Terminó la tertulia con esta
disertación del general Escande:
— Así como
la historia de la Tierra tuvo la época de los diluvios, del reno, del mamut, de
la piedra, del bronce y del hierro, análogamente, la Milicia ha tenido
diferentes épocas caracterizadas por caprichos, equivocaciones, chifladuras y,
pocas veces, aciertos. Yo he conocido algunas de estas épocas. Época del frote: obligábase al soldado a bruñir el cañón de su fusil con
el pulpejo de la mano hasta dejarlo reluciente como un espejo; esta operación, hecha
de continuo, desgastaba el cañón del fusil que adelgazaba y reventaba al
dispararlo. Época de los
chinescos: era de gran efecto y daba idea
del excelente espíritu de un regimiento, el que, al hacer el manejo del fusil, sonasen
todos como chinescos, ¡chin! ¡chin! ¡chin!; para conseguirlo, dejábase la
baqueta sin introducir del todo y se aflojaban los tornillos de las
abrazaderas. Época del
culero: no sé quién tuvo la desdichada idea
de modificar el pantalón de la tropa haciéndole una abertura detrás, como lo
usan los chicos en algunos pueblos, para que el soldado pudiese salir de un
aprieto sin necesidad de quitarse cinturón ni mochila. Época de Iturzaeta: se cayó en la cuenta de que, permaneciendo el soldado
ocho años en filas, era intolerable que volviese a su pueblo tan analfabeto
como del pueblo salió; se ordenó que en todo regimiento hubiese escuela de
primeras letras y que las planas escritas por los soldados se enviasen mensualmente
al Ministerio para ver los progresos; vino el pugilato entre los regimientos, y
en el Ministerio estaban maravillados al ver las planas firmadas por los Juan Pérez,
José Gómez y Francisco Fernández con una letra como el mismo Iturzaeta la
trazara, pero casi todas ellas estaban escritas por los dos o tres sargentos
pendolistas con que cada regimiento contaba.

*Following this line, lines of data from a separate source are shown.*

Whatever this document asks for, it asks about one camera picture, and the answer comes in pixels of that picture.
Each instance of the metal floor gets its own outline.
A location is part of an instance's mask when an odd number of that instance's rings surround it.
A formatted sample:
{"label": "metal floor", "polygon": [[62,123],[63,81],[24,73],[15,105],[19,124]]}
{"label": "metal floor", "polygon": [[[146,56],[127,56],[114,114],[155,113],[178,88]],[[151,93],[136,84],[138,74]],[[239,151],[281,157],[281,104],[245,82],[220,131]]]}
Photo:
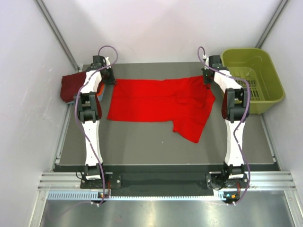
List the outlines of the metal floor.
{"label": "metal floor", "polygon": [[221,201],[47,201],[41,227],[294,227],[284,192],[249,192],[236,207]]}
{"label": "metal floor", "polygon": [[[114,73],[120,79],[177,79],[201,75],[201,64],[117,64]],[[172,122],[107,120],[112,90],[113,86],[107,86],[101,101],[103,118],[99,139],[105,165],[222,164],[226,155],[227,132],[221,117],[223,97],[217,85],[212,86],[216,101],[198,144],[173,133]],[[243,151],[249,163],[273,163],[260,115],[250,115],[247,119],[243,141]],[[60,165],[84,165],[85,157],[85,140],[75,123],[72,108]]]}

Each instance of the green basket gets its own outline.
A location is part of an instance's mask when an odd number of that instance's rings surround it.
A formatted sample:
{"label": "green basket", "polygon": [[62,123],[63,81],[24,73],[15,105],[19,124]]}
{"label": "green basket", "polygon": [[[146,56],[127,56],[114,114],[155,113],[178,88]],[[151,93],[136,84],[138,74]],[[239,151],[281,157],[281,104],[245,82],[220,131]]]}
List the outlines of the green basket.
{"label": "green basket", "polygon": [[[265,51],[256,48],[229,49],[223,52],[221,59],[233,77],[248,81],[251,114],[262,114],[284,98],[276,69]],[[242,81],[237,82],[245,87]]]}

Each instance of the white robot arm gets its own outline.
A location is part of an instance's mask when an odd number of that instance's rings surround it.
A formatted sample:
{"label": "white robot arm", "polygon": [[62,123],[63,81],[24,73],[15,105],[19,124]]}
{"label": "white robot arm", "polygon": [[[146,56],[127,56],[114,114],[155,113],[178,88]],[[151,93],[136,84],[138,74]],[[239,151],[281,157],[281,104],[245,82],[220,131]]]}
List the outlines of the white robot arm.
{"label": "white robot arm", "polygon": [[[78,119],[81,121],[85,135],[90,140],[89,142],[87,138],[85,138],[86,160],[84,176],[86,180],[102,179],[100,166],[98,164],[99,161],[103,164],[99,146],[99,120],[102,117],[102,111],[97,98],[97,89],[101,81],[104,81],[106,84],[116,82],[111,67],[102,71],[97,71],[100,68],[110,65],[108,58],[93,56],[93,61],[94,62],[86,72],[86,79],[84,81],[86,86],[80,91],[77,109]],[[97,157],[95,156],[91,146],[96,152]]]}
{"label": "white robot arm", "polygon": [[239,144],[233,133],[245,113],[246,106],[249,105],[249,103],[247,103],[247,89],[231,78],[228,69],[222,65],[220,56],[210,56],[205,59],[205,62],[206,65],[218,70],[220,73],[213,72],[207,67],[204,67],[202,69],[204,83],[208,84],[214,81],[224,92],[222,117],[225,119],[227,127],[227,152],[221,176],[217,177],[217,179],[225,183],[243,180],[246,175],[244,173],[244,161],[239,146],[242,148],[242,136],[246,120],[240,124],[236,131],[236,137]]}

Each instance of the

Época del pantalón blanco:
ni al que asó la manteca se le pudo ocurrir ponerle pantalón blanco al soldado y
obligarle a plancharlo en frío con cuchara de palo. Cuéntase de algún capitán, excesivamente
extremado en la perfección de uniformidad, que hacía alinear a los soldados llevando
puestos los pantalones recién planchados; dos sargentos tomaban una cuerda, la
ponían horizontal, bien tirante, a dos cuartas del suelo y tocando a las
piernas de la tropa; en el punto de contacto se hacía la señal por donde los
pantalones habían de doblarse, y así los dobleces quedaban perfectamente alineados
en toda formación. Época de
la escama: el gobernador militar hacía frecuentes
visitas nocturnas a los cuarteles. En el regimiento A decía al coronel: «Tengo absoluta confianza en la lealtad de este regimiento
y en su incondicional adhesión al Gobierno constituido, pero no la tengo en la del
regimiento B que está en el cuartel inmediato; así, pues, vigílenlo ustedes,
por lo que pudiera ocurrir.» De allí, el
gobernador militar marchaba al cuartel del regimiento B, y le decía al coronel:
«Tengo absoluta confianza en la lealtad de
este regimiento y en su incondicional adhesión al Gobierno constituido, pero no
la tengo en la del regimiento A que está en el cuartel inmediato; así, pues, vigílenlo
ustedes, por lo que pudiera ocurrir.»
— Y ahora,
¿en qué época le parece a usted que estamos, general?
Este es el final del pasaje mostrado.